### Aim of the exercise:
Write the listing below out again in full, dropping its pictures.

### Supplied data:
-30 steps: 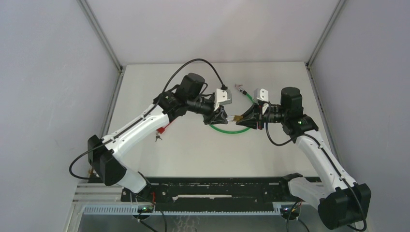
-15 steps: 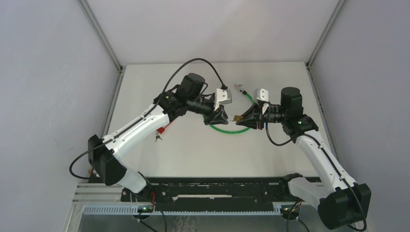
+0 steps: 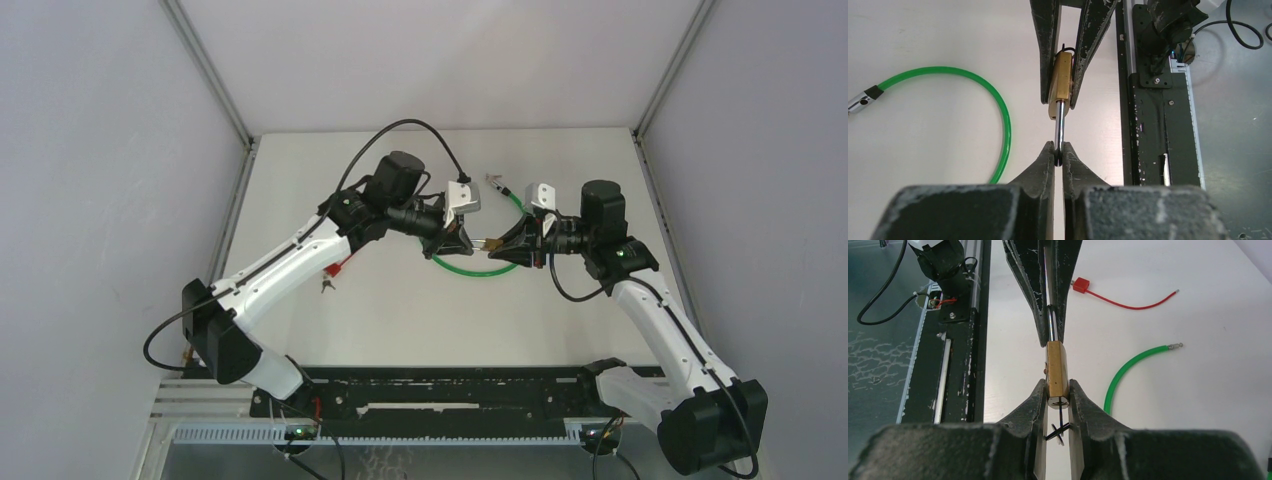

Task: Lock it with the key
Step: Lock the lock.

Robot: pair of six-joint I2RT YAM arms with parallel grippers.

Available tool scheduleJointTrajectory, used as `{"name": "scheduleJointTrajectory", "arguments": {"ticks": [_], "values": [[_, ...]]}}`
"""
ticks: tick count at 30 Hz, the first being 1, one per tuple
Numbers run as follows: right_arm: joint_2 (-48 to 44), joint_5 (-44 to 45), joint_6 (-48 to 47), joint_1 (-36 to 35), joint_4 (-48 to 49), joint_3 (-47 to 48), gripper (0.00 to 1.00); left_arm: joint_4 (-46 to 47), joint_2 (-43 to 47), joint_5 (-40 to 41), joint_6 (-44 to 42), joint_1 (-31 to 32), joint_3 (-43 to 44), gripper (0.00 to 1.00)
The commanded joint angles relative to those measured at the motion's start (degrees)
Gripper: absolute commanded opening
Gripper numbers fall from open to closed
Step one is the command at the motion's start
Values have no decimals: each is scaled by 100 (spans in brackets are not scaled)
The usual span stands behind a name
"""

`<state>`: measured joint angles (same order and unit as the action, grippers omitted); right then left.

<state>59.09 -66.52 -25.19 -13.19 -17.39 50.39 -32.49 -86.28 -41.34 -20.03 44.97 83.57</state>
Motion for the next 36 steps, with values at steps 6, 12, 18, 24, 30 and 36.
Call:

### Answer to the exercise:
-30 steps: 
-15 steps: 
+0 steps: 

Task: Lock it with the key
Step: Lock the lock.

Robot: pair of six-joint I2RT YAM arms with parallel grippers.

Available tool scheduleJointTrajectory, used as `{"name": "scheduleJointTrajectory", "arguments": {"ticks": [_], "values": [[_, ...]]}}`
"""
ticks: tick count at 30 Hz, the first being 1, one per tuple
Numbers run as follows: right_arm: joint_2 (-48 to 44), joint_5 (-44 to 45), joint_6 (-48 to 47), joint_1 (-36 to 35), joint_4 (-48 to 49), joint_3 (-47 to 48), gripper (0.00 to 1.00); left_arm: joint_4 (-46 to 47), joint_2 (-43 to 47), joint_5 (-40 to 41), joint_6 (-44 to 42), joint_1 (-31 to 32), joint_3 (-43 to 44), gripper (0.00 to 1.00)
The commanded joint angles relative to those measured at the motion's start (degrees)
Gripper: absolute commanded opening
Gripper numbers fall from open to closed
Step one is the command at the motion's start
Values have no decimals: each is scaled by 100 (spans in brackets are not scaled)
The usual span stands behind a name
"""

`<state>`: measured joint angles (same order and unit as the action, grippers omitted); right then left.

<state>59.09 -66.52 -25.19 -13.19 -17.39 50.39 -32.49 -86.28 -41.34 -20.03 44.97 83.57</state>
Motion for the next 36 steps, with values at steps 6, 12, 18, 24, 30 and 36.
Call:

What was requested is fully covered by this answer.